■ YOUR INSTRUCTIONS ■
Would you transcribe each of the entries exactly, with nothing added or dropped?

■ Stored entries ■
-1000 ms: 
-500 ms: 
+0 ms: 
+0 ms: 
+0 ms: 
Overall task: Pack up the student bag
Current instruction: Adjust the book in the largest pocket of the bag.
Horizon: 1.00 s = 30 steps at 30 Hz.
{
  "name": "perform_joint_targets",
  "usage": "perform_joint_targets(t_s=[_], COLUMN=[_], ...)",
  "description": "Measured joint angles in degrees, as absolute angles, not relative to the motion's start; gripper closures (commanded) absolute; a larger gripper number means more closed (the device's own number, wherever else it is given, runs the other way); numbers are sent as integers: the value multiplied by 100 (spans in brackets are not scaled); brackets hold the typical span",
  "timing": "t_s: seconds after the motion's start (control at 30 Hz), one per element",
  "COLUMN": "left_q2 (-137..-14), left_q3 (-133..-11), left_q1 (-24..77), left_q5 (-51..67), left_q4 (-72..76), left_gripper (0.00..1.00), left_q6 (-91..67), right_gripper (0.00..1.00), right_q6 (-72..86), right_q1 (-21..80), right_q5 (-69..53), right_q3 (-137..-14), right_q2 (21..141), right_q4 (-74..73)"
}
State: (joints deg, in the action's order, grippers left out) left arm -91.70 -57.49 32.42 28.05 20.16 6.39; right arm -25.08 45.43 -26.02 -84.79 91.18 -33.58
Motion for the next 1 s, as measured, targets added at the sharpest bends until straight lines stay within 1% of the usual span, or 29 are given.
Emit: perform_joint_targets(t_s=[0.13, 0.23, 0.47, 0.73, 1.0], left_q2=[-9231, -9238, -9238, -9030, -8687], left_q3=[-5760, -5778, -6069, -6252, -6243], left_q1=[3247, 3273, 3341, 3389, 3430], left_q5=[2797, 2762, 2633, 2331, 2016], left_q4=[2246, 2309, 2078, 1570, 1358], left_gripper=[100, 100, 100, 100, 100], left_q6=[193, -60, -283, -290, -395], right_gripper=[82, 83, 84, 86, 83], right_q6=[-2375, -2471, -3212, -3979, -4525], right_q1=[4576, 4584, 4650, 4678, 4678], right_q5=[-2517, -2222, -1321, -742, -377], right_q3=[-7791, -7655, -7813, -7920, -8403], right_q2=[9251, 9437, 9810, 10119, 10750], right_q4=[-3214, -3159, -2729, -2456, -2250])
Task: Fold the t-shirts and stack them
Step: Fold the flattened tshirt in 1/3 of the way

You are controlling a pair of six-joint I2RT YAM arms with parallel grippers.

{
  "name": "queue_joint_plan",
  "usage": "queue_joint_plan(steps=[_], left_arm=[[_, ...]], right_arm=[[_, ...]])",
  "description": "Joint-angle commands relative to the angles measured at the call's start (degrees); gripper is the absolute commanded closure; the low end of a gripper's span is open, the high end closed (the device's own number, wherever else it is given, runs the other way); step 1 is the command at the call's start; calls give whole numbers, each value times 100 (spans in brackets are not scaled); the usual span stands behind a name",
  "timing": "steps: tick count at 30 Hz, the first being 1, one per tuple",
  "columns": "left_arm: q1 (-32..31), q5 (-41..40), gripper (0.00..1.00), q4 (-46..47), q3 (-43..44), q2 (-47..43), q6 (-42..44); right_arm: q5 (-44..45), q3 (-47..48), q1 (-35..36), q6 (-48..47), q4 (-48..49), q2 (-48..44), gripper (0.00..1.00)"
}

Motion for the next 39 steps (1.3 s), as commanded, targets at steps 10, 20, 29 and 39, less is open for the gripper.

■ WRITTEN ANSWER ■
-1000 ms: 
-500 ms: 
+0 ms: 
+0 ms: 
+0 ms: 
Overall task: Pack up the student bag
Current instruction: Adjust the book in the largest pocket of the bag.
Horizon: 1.00 s = 30 steps at 30 Hz.
{
  "name": "perform_joint_targets",
  "usage": "perform_joint_targets(t_s=[_], COLUMN=[_], ...)",
  "description": "Measured joint angles in degrees, as absolute angles, not relative to the motion's start; gripper closures (commanded) absolute; a larger gripper number means more closed (the device's own number, wherever else it is given, runs the other way); numbers are sent as integers: the value multiplied by 100 (spans in brackets are not scaled); brackets hold the typical span",
  "timing": "t_s: seconds after the motion's start (control at 30 Hz), one per element",
  "COLUMN": "left_q2 (-137..-14), left_q3 (-133..-11), left_q1 (-24..77), left_q5 (-51..67), left_q4 (-72..76), left_gripper (0.00..1.00), left_q6 (-91..67), right_gripper (0.00..1.00), right_q6 (-72..86), right_q1 (-21..80), right_q5 (-69..53), right_q3 (-137..-14), right_q2 (21..141), right_q4 (-74..73)"
}
State: (joints deg, in the action's order, grippers left out) left arm -91.70 -57.49 32.42 28.05 20.16 6.39; right arm -25.08 45.43 -26.02 -84.79 91.18 -33.58
Motion for the next 1 s, as measured, targets added at the sharpest bends until straight lines stay within 1% of the usual span, or 29 are given.
Emit: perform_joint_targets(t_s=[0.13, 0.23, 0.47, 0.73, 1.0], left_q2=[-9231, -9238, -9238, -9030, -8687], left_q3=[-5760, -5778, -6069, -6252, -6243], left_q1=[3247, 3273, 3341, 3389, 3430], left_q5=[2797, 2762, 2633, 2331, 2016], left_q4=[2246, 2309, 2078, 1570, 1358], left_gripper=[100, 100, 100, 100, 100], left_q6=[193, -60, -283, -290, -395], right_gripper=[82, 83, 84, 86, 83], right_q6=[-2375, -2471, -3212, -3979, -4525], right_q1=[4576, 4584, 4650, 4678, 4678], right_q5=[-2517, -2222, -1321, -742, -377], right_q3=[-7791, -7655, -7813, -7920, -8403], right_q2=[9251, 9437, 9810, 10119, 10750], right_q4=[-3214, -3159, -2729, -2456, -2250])
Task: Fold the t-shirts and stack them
Step: Fold the flattened tshirt in 1/3 of the way

You are controlling a pair of six-joint I2RT YAM arms with parallel grippers.

{
  "name": "queue_joint_plan",
  "usage": "queue_joint_plan(steps=[_], left_arm=[[_, ...]], right_arm=[[_, ...]])",
  "description": "Joint-angle commands relative to the angles measured at the call's start (degrees); gripper is the absolute commanded closure; the low end of a gripper's span is open, the high end closed (the device's own number, wherever else it is given, runs the other way); step 1 is the command at the call's start; calls give whole numbers, each value times 100 (spans in brackets are not scaled); the usual span stands behind a name",
  "timing": "steps: tick count at 30 Hz, the first being 1, one per tuple",
  "columns": "left_arm: q1 (-32..31), q5 (-41..40), gripper (0.00..1.00), q4 (-46..47), q3 (-43..44), q2 (-47..43), q6 (-42..44); right_arm: q5 (-44..45), q3 (-47..48), q1 (-35..36), q6 (-48..47), q4 (-48..49), q2 (-48..44), gripper (0.00..1.00)"
}

Motion for the next 39 steps (1.3 s), as commanded, targets at steps 10, 20, 29 and 39, less is open for the gripper.

The answer contains nothing more.